We want our children to develop a love for reading and in order to do this, we provide as many opportunities for them to read in different lessons, about different interests and in different environments. We believe that as a school we should;
- encourage a love of reading by making it a successful and enjoyable experience;
- produce effective readers;
- provide a wide and stimulating variety of texts;
- build up a sound base of reading strategies using phonic awareness;
- develop initial and advanced reading skills;
- provide a word rich environment starting in EYFS
- prioritise reading as a focus for learning
To help develop this passion for reading, we provide;
Phonics is taught daily to all children in EYFS (Reception) and Key Stage One. We follow Read Write Inc programme to teach phonics. The children receive daily RWI lessons, lasting an hour.
What is Phonics?
Phonics is a way of teaching children how to read and write. It helps children hear, identify and use different sounds that distinguish one word from another in the English language.
Written language can be compared to a code, so knowing the sounds of individual letters and how those letters sound when they are combined helps children decode words as they read.
Understanding phonics also helps children to know which letters to use when they are writing words.
Phonics involves matching the sounds of spoken English with individual letters or groups of letters.
It is a statutory requirement that schools must complete a Phonics Screening check with all Year 1 children. Children who do not reach the required standard will then repeat this process in Year 2. The Phonic Assessment is based on real and nonsense words in order to assess their ability to read and blend the given sounds.
Why do we teach Phonics?
Research shows that when phonics is taught in a structured way-starting with the easiest sounds and progressing to the most complex-it is the most effective way of teaching young children to read.
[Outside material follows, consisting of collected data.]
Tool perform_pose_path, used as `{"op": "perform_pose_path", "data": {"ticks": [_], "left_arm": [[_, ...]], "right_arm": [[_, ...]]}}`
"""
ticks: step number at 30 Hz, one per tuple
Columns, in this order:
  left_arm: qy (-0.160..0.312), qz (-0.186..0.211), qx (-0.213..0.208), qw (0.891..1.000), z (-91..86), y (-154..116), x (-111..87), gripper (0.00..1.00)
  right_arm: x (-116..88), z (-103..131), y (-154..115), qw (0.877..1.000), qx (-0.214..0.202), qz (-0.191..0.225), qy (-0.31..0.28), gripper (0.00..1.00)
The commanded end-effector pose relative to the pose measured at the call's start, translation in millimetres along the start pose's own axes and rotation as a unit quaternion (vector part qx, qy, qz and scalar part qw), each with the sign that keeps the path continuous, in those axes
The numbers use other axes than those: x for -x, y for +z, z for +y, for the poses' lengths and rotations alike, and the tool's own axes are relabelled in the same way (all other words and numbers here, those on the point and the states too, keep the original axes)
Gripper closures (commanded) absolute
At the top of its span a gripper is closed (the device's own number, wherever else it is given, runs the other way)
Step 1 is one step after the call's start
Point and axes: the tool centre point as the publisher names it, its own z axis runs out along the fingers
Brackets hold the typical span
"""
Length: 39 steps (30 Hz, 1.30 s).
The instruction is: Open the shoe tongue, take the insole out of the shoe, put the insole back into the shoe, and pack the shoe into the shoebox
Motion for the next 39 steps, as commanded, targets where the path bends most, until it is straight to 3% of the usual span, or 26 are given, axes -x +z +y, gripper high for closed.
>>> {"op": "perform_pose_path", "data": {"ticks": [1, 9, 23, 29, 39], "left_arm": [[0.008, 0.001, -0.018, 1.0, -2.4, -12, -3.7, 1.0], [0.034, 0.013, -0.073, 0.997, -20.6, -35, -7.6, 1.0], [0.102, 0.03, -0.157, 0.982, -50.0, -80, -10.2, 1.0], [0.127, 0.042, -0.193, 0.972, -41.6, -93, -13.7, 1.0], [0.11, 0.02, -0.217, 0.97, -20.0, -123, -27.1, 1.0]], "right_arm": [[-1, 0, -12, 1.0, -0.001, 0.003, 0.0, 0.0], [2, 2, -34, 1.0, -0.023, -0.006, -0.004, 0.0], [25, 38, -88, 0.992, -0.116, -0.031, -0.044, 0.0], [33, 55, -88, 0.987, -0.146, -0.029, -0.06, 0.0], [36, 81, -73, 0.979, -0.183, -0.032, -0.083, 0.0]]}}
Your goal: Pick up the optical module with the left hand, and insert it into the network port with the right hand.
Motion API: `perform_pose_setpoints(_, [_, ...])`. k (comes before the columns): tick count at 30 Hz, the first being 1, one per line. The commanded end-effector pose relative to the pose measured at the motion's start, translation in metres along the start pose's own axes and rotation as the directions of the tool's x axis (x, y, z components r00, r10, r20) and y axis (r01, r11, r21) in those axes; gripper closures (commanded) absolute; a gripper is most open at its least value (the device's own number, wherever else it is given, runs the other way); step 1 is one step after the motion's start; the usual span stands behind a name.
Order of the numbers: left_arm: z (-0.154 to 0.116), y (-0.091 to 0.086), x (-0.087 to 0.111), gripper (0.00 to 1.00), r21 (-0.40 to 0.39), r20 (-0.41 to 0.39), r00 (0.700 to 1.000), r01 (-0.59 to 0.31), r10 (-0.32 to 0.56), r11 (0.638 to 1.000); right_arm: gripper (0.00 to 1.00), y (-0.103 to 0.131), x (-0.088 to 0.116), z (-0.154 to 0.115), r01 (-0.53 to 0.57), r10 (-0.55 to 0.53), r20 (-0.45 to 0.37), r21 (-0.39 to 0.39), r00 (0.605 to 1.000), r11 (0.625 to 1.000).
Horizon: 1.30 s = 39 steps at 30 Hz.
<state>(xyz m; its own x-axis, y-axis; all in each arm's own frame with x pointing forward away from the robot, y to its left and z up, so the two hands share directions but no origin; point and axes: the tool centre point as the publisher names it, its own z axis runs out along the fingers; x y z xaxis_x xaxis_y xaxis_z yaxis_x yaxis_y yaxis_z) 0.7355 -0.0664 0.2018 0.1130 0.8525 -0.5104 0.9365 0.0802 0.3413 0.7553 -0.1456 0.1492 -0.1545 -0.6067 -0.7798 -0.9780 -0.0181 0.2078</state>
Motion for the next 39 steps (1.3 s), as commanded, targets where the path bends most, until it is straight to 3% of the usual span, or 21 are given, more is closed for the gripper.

It is particularly helpful for children aged 5 to 7 years old. Almost all children who receive good teaching of phonics will learn the skills that they need to tackle new words. Children can go on to read any kind of text fluently and confidently, and read for enjoyment. (Department for Education)
Support at home
Please take a moment to read our phonics handbook that is attached. The handbook talks you through the different stages that children go through to become confident and fluent readers.
We have also attached a link to some websites that you may find useful to support your child in their early reading and writing skills. If you have any questions then please speak to your child’s class teacher.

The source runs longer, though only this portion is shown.